Variational water-wave model with accurate dispersion and vertical vorticity

  • Colin Cotter
  • Onno Bokhove
Open Access
Article

Abstract

A new water-wave model has been derived which is based on variational techniques and combines a depth-averaged vertical (component of) vorticity with depth-dependent potential flow. The model facilitates the further restriction of the vertical profile of the velocity potential to n-th order polynomials or a finite-element profile with a small number of elements (say), leading to a framework for efficient modelling of the interaction of steepening and breaking waves near the shore with a large-scale horizontal flow. The equations are derived from a constrained variational formulation which leads to conservation laws for energy, mass, momentum and vertical vorticity. It is shown that the potential-flow water-wave equations and the shallow-water equations are recovered in the relevant limits. Approximate shock relations are provided, which can be used in numerical schemes to model breaking waves.

Keywords

Bores Coastal engineering Variational principles Wave-current interactions 

Notes

Acknowledgments

The photograph “sun-on-bore”, as the late Professor Howell D. Peregrine (DHP) called it, in Fig. 3a featured most prominently on the poster “maths makes waves” (Fig. 4) in the campaign “World Mathematical Year 2000, Posters in the London Underground”. Howell Peregrine was always keen that his photographs were used for good, whether it be in the sciences or (fine) arts.
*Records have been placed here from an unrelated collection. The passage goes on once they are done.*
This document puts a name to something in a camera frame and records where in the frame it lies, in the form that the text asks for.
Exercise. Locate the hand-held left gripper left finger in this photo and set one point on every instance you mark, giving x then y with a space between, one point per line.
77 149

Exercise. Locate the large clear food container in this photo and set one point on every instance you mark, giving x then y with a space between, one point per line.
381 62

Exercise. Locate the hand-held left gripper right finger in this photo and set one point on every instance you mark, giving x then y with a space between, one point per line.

O.B. was a postdoctoral research associate with DHP (and Professor Andrew Woods) in 1998 and 1999 at the School of Mathematics in Bristol, U.K. Thereafter, our scientific, geological and walking tours continued, till March 2007. We thank Sander Rhebergen and Shavarsh Nurijanyan for proofreading several sections of the manuscript. Finally, it is a pleasure to thank the organizers of two workshops, Geometric and Stochastic Methods in Geophysical Fluid Dynamics in Bremen 2008 (a.o., Marcel Oliver) and Numerical Modelling of Complex Dynamical System at the Lorentz Center in 2008 (a.o., Jason Frank), for providing the seeding opportunities of the research presented.

Open Access

This article is distributed under the terms of the Creative Commons Attribution Noncommercial License which permits any noncommercial use, distribution, and reproduction in any medium, provided the original author(s) and source are credited.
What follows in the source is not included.